Когда все было уже устроено, и они пили чай в спальне, Элиза в который раз с нежностью посмотрела на корзину с цветами.

— Откуда вы знаете, что я больше всего на свете люблю тюльпаны и нарциссы? — с мечтательной улыбкой спросила она.

— Вы об этом говорили. Ваш День рождения семь лет назад. Тогда наши с вами родители еще не оставили надежду нас примирить. Вы меня отчитали за букет красных роз.

— Не помню, — смущенно ответила Элиза. — Но как такую мелочь запомнили вы?

— Дорогая, — вздохнул Пьер, — у меня абсолютная память. Семнадцатое ноября, пятница, вам исполнилось тринадцать лет. Вы были в сине-зеленом платье и серебряных туфельках. Рядом с вами стояла Нина Гагарина в голубом. За напоминание о сказке, в которой злая мачеха послала девочку зимой за подснежниками, вы обе на меня обиделись.

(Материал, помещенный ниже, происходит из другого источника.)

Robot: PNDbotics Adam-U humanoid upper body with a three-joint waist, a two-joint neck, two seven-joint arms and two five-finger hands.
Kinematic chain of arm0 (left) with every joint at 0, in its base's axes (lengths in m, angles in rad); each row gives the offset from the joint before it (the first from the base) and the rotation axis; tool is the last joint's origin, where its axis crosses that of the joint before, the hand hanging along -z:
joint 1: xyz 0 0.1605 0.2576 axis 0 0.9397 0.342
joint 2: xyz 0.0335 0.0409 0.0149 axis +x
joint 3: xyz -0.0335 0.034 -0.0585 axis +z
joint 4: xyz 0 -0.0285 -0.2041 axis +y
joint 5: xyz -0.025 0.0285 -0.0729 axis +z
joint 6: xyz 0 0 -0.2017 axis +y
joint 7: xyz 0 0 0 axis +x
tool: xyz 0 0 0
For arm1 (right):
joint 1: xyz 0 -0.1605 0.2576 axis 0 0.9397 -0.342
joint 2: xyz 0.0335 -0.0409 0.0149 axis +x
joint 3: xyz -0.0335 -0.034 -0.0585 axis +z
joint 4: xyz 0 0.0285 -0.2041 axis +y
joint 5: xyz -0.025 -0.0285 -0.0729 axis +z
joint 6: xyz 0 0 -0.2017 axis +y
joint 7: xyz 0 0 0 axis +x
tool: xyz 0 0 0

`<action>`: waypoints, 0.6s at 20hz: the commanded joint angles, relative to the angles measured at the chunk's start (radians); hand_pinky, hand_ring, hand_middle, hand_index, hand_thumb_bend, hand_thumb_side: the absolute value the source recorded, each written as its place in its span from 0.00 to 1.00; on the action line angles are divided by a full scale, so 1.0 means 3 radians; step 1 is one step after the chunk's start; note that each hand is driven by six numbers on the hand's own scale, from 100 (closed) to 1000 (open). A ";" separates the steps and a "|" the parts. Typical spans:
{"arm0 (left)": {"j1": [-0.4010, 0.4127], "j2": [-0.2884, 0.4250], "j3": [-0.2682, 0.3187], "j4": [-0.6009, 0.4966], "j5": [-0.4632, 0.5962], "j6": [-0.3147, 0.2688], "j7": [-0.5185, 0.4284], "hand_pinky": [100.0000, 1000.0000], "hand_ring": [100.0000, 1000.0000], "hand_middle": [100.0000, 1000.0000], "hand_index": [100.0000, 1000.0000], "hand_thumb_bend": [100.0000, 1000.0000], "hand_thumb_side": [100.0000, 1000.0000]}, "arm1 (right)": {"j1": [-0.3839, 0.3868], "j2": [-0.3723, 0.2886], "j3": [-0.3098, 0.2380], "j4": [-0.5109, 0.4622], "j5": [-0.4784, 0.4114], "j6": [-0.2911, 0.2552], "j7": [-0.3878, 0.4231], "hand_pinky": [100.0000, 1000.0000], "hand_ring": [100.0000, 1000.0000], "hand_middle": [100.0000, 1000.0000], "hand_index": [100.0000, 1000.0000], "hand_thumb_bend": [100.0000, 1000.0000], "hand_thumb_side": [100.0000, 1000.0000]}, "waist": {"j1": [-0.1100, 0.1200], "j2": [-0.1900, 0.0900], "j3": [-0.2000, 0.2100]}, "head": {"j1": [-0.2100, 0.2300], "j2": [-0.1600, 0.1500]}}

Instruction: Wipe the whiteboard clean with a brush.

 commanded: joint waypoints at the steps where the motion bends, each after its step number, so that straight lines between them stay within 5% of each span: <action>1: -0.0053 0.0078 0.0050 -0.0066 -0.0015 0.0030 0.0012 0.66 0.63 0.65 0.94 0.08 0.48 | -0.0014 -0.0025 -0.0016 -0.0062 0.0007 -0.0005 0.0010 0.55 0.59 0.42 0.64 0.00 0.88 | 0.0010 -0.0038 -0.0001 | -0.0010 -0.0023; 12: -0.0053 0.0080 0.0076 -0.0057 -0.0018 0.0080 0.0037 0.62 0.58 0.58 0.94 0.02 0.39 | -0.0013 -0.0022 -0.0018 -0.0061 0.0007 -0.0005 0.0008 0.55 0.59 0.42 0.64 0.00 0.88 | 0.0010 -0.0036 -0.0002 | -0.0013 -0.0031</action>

— О, Господи… — Элиза покраснела до кончиков ушей. — Значит, вы действительно ВСЕ помните? Все, что я вам наговорила? Все… Кошмар какой. Простите! Я была уверена, что вы пропускаете мои слова мимо ушей и мгновенно забываете, потому что я вам не интересна… Почему же вы не отказались от брака?

Она поставила чашку на столик у кровати и отвернулась. В голове крутились детские гадости, подростковые колкости и совсем недавние злые слова. Она бы после такого даже разговаривать не смогла бы…

— Элиза, если бы я не умел прощать, я давно сошел бы с ума, — усмехнулся Пьер. — Да не надо так переживать, — успокаивал он всхлипывающую жену. — Я действительно на вас не обижался. Не плачьте, пожалуйста!

Он пододвинулся к краю кровати и взял Элизу за руку. Чуть потянул к себе. Она послушно пересела и снова попросила севшим от стыда и благодарности голосом:

— Простите меня.

* * *

Темно-серое здание имперской канцелярии, где теперь трудился Петр Румянцев в ранге советника третьего класса, располагалось на набережной Райса, в паре сотен метров от южной башни императорской Цитадели. Канцелярию построили около сорока лет назад на месте старого административного особняка. Возводили с размахом — пять этажей, величественный портик, колонны на всю высоту фасада и два больших крыла.

К резным дубовым дверям парадного входа от широкого каретного подъезда вела лестница. Двадцать три широких гранитных ступени. Петр обычно поднимался и спускался быстрым шагом, думая о чем-нибудь, не имеющем отношения к архитектуре.